What’s less well known is the pernicious effect of the Federal Acquisition Regulation (FAR) which goes far beyond the Federales’ already unwarranted voluntary E-Verify system that relies on distorted principles of contract law for its enforcement teeth.
The proposed FAR rule, as Batya Schwartz Ehrens and I have noted, requires that federal contractors and subs down the line (with modest exceptions) use E-Verify to test the employment eligibility of both new hires and all current employees who are assigned in direct support of a federal contract. Until the FAR rule was proposed, existing employees have been legally off limits for E-Verify testing because of the substantial risk that employers will discriminate against workers who look or sound foreign. The FAR proposal upends that long-settled distinction between current employees and new hires.
So, how exactly does a federal contractor eager to get in on the stimulus dollars available under the 2009 American Recovery and Reinvestment Act satisfy the FAR E-Verify mandate? The prime contractor is required to make sure that all of its own workers and all current and prospective employees of its subcontractors and sub-subcontractors assigned to the federal contract have the right to work, as confirmed by an E-Verify printout.
What happens if, after the contract is awarded, E-Verify rejects so many workers that the contractor and the subs cannot perform and are in breach of the agreement?

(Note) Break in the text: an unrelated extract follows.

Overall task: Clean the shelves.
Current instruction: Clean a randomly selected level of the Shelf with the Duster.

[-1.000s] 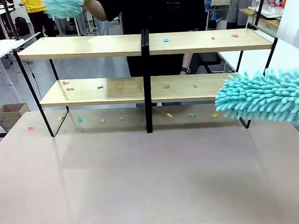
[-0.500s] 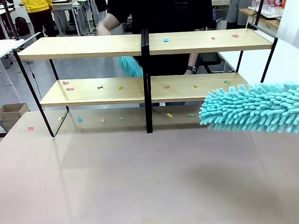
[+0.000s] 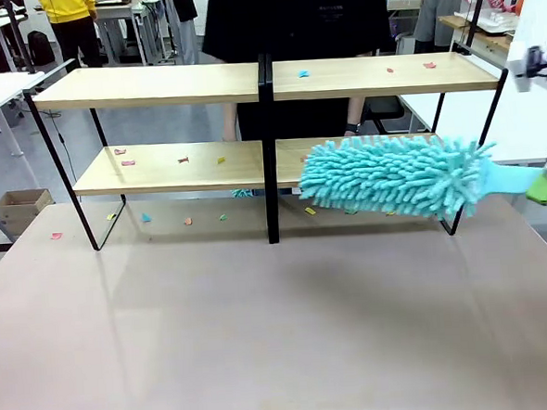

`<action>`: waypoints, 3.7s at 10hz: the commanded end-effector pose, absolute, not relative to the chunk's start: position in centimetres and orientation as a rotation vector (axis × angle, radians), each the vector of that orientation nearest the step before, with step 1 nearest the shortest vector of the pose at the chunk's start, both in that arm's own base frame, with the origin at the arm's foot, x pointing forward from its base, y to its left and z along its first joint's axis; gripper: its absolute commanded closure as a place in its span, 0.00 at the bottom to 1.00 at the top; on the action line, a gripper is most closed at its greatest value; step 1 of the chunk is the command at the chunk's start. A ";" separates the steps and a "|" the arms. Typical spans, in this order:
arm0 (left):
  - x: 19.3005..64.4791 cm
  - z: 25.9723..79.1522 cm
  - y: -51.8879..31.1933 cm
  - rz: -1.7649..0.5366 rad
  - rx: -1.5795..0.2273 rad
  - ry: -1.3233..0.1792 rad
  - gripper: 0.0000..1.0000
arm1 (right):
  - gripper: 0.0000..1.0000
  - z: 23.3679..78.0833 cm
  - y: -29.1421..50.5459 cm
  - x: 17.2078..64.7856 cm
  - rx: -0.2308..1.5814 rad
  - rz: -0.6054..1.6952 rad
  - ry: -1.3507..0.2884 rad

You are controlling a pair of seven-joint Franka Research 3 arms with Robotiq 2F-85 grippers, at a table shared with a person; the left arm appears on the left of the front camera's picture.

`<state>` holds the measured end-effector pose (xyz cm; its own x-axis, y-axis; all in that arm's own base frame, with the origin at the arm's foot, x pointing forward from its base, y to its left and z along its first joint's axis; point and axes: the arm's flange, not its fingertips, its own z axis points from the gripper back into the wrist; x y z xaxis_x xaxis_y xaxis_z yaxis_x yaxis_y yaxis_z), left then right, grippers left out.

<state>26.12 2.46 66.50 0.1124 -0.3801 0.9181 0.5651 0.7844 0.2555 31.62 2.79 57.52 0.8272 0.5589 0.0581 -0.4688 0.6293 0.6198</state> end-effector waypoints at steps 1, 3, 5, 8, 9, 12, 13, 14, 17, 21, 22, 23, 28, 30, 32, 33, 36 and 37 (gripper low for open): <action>26.1 66.5 2.5 -0.696 -0.165 -1.282 0.00 | 0.87 58.4 4.1 31.1 0.698 0.669 0.100; 26.1 66.5 2.5 -0.696 -0.165 -1.282 0.00 | 0.87 61.0 5.3 30.4 0.724 0.721 -0.126; 26.1 66.5 2.5 -0.696 -0.165 -1.282 0.00 | 0.87 65.1 4.9 30.9 0.749 0.759 -0.271; 26.1 66.5 2.5 -0.696 -0.165 -1.282 0.00 | 0.87 66.5 7.3 35.2 0.754 0.730 -0.312; 26.1 66.5 2.5 -0.696 -0.165 -1.282 0.00 | 0.87 67.8 8.6 36.6 0.728 0.709 -0.333; 26.1 66.5 2.5 -0.696 -0.165 -1.282 0.00 | 0.87 68.8 13.1 40.6 0.585 0.520 -0.314; 26.1 66.5 2.5 -0.696 -0.165 -1.282 0.00 | 0.87 68.6 14.1 41.0 0.572 0.498 -0.312; 26.1 66.5 2.5 -0.696 -0.165 -1.282 0.00 | 0.87 68.0 14.8 41.7 0.540 0.437 -0.294; 26.1 66.5 2.5 -0.696 -0.165 -1.282 0.00 | 0.87 65.7 14.9 42.2 0.478 0.331 -0.234; 26.1 66.5 2.5 -0.696 -0.165 -1.282 0.00 | 0.87 64.4 10.6 42.7 0.369 0.159 -0.227; 26.1 66.5 2.5 -0.696 -0.165 -1.282 0.00 | 0.87 64.2 9.1 42.3 0.316 0.095 -0.239; 26.1 66.5 2.5 -0.696 -0.165 -1.282 0.00 | 0.87 64.2 7.4 42.0 0.261 0.021 -0.249; 26.1 66.5 2.5 -0.696 -0.165 -1.282 0.00 | 0.87 66.7 -1.7 39.8 0.195 -0.171 -0.481; 26.1 66.5 2.5 -0.696 -0.165 -1.282 0.00 | 0.87 68.9 -4.2 36.8 0.435 0.039 -0.529; 26.1 66.5 2.5 -0.696 -0.165 -1.282 0.00 | 0.87 71.2 -6.0 34.6 0.665 0.245 -0.431; 26.1 66.5 2.5 -0.696 -0.165 -1.282 0.00 | 0.87 71.8 -7.6 34.4 0.732 0.261 -0.404; 26.1 66.5 2.5 -0.696 -0.165 -1.282 0.00 | 0.87 71.1 -9.1 34.1 0.918 0.431 -0.230; 26.1 66.5 2.5 -0.696 -0.165 -1.282 0.00 | 0.87 70.9 -8.8 33.0 0.936 0.496 -0.170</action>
<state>26.11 2.46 66.53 0.1118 -0.3802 0.9181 0.5648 0.7845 0.2561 32.65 -8.53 69.96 0.8939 0.2570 0.3674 -0.4482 0.5296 0.7201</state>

Enter the age of government-stoked officious intermeddling. What’s likely to happen will be that federal contractors will take a lesson from large employers who increasingly are using their bargaining clout in a down economy to insert immigration-compliance cram-down provisions in their contracts with vendors and service providers. As Ted Chiappari and I discussed in a recent New York Law Journal article, “Minimizing Immigration Risks from Service Providers” (provided courtesy of IncisiveMedia, the copyright holder), the trend now is to require vendors and subs to allow the corporate customer to demand random immigration-compliance audits of the provider’s workforce conducted by an immigration lawyer or consultant with I-9 expertise.

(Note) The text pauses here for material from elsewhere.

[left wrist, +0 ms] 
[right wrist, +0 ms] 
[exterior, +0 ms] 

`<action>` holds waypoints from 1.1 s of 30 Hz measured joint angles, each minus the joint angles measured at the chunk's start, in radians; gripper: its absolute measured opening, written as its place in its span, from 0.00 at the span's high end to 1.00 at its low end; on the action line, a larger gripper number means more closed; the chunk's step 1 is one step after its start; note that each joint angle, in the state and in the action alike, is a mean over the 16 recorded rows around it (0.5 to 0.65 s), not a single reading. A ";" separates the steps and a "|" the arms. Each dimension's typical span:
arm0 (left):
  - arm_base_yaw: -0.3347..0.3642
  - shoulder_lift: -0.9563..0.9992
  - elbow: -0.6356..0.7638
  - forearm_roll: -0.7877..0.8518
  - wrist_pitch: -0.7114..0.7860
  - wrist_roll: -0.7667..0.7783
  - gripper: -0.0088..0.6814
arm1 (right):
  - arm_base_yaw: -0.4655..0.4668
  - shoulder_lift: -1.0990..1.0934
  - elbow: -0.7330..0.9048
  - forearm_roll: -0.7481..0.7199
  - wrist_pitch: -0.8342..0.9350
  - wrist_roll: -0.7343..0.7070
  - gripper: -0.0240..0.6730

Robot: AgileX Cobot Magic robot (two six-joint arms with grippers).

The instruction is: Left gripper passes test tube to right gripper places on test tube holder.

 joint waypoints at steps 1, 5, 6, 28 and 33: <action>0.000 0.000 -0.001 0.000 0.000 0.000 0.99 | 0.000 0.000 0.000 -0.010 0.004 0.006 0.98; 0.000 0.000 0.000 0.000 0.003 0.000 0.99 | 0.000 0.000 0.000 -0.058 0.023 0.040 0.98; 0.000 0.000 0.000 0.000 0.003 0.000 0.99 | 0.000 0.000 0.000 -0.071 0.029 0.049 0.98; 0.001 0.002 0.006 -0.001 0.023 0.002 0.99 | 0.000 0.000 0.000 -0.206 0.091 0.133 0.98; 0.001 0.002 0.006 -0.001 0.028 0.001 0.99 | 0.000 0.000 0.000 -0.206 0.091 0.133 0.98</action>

What happens next is all too foreseeable. Unauthorized workers will be outed. Contractors and subs will therefore fail to fulfill their federal contracts. The intended effects of the stimulus will be diminished or delayed. The economy will remain in the doldrums. Americans will suffer.
The better approach is to put FAR E-Verify ON ICE, and instead enact comprehensive immigration reform. Unauthorized workers with otherwise clean records will then be screened, required to pay fines and back taxes, given work permission and placed on a path to legal status. Federal contractors will perform without breach. And America’s economy will rebound, far sooner than if the Secretary’s Nanny-State proposal becomes the law of the land.